Subjects are randomized at a 1: 1 ratio to either treatment arm 1 (gemcitabine + pertuzumab) or arm 2 (gemcitabine + placebo). Gemcitabine is administered on days 1 and 8 of a 21 day cycle. Gemcitabine is infused over 30 minutes (± 5 minutes) at an initial loading dose of 800 mg / m ² . Blind drug (gemcitabine or placebo) is administered on day 1 of the 21-day cycle, 30 minutes after gemcitabine administration. Pertuzumab is administered at an initial loading dose of 840 mg (cycle 1), followed by 420 mg from cycle 2 onwards. For this placebo, the volume is equivalent to the amount of suspension required to prepare the pertuzumab dose.

  Subjects without progressive disease are treated with blinded study drugs in addition to gemcitabine for up to 17 cycles in this study. Responses are evaluated every 6 weeks for the first 8 cycles and then approximately every 3 months thereafter (at the end of cycles 2, 4, 6, 8, 12, and 17). Measurable disease is assessed by clinical assessment and computed tomography or equivalent using the Evaluation Criteria for Solid Tumors (RECIST). Response for subjects with evaluable disease is assessed according to changes in CA-125 and clinical radiological evidence of disease.

  Patients with further consent have the option of providing serum and plasma samples for preliminary biological marker studies. These studies include assessment of potential mutations in the HER receptor gene family, immunohistochemistry of HER family proteins and downstream proteins associated with HER signaling, dimerization assays or proximity analysis to assess HER2 activation As well as determining the expression level of specific genes that are identified as being associated with HER2 signaling or that may function as markers or predictors of response. This work includes gene expression analysis and proteomics techniques.
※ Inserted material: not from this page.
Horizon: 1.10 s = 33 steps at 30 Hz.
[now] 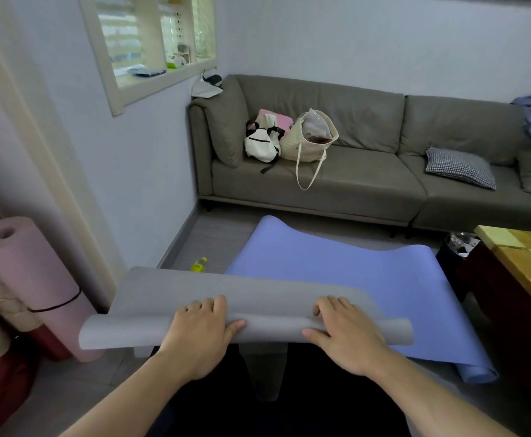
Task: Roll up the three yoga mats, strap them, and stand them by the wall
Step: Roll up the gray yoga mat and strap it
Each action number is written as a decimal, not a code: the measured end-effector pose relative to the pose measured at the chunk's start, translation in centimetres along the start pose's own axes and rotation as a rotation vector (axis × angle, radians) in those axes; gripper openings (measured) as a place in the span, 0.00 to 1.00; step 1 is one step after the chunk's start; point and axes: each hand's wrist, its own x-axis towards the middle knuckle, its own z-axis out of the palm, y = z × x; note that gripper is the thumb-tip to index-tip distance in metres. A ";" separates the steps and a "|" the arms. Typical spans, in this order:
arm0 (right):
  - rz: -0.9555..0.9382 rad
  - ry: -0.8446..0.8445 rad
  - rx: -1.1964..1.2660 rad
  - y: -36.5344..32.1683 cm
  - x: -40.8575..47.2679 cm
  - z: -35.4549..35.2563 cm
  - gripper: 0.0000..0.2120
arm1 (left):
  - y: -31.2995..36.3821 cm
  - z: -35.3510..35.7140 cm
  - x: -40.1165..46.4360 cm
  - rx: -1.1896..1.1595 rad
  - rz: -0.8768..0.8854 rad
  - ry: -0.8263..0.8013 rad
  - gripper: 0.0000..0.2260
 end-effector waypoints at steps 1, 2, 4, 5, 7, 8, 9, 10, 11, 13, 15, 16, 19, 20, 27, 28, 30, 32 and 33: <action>-0.004 0.017 0.035 0.1 0.2 -0.2 0.18 | -0.1 0.0 0.3 -0.003 -0.003 -0.002 0.24; -0.003 0.023 0.062 0.1 0.4 -0.1 0.16 | -0.1 0.3 0.2 -0.014 0.000 0.011 0.23; -0.010 0.054 0.081 0.1 1.0 0.2 0.16 | 0.1 0.5 0.0 -0.037 0.015 0.074 0.20; -0.014 0.063 0.079 0.1 1.4 0.4 0.17 | 0.1 0.5 -0.1 -0.059 0.022 0.096 0.18; -0.005 0.075 0.081 0.0 2.0 0.5 0.19 | -0.1 0.2 -0.5 -0.089 0.043 0.121 0.17; 0.013 0.073 0.090 0.0 2.2 0.5 0.20 | -0.2 0.2 -0.9 -0.091 0.046 0.122 0.17; 0.032 0.074 0.098 0.0 2.4 0.4 0.20 | -0.2 0.1 -1.2 -0.089 0.043 0.112 0.17; 0.051 0.074 0.100 0.1 2.5 0.4 0.21 | -0.2 0.2 -1.6 -0.090 0.034 0.107 0.17; 0.067 0.071 0.098 0.0 2.6 0.3 0.22 | 0.0 0.2 -1.7 -0.099 0.017 0.095 0.17; 0.092 0.061 0.095 -0.1 2.7 0.2 0.22 | 0.0 0.0 -1.4 -0.131 -0.025 0.057 0.18; 0.058 0.085 0.062 -0.5 2.7 0.8 0.20 | -0.4 -0.3 -0.2 -0.148 -0.055 -0.034 0.20; 0.010 0.149 0.018 -0.6 2.5 1.4 0.18 | -0.7 -0.6 0.4 -0.154 -0.066 -0.091 0.21; -0.074 0.295 -0.140 -0.5 1.1 3.3 0.21 | -1.4 -1.4 1.9 -0.209 -0.106 -0.267 0.20; -0.065 0.288 -0.183 -0.4 0.6 3.6 0.23 | -1.5 -1.7 2.3 -0.230 -0.110 -0.298 0.19; 0.020 0.061 -0.261 -0.6 1.7 2.1 0.32 | -1.0 -1.1 1.8 -0.274 -0.011 -0.194 0.21; 0.022 0.026 -0.238 -0.5 2.0 1.7 0.32 | -1.1 -0.8 1.4 -0.256 0.060 -0.128 0.23; 0.028 -0.028 -0.189 -0.2 2.5 0.9 0.32 | -1.3 -0.1 0.7 -0.157 0.169 -0.070 0.25; 0.042 -0.075 -0.166 -0.2 2.8 0.6 0.31 | -1.3 0.1 0.6 -0.119 0.177 -0.031 0.23; 0.046 -0.078 -0.169 -0.3 2.8 0.6 0.31 | -1.3 0.2 0.7 -0.132 0.170 -0.029 0.22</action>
Measuring primary outcomes :
Progression free survival as confirmed by investigators using RECIST or by changes in CA-125 (only subjects with unmeasurable disease).

Measuring secondary outcomes :
Objective response rate (partial response or complete response), duration of response, survival time, and no exacerbation at 4 months.

Primary endpoint :
The primary efficacy endpoint was progression-free survival, which was defined as the first confirmed progression or death from any cause at the time of the study from the time of randomization. Exacerbations are evaluated by researchers according to changes in RECIST or CA-125 for subjects with measurable and non-measurable diseases, respectively. Death at study time is defined as death from any cause within 30 days of the last dose of study medication.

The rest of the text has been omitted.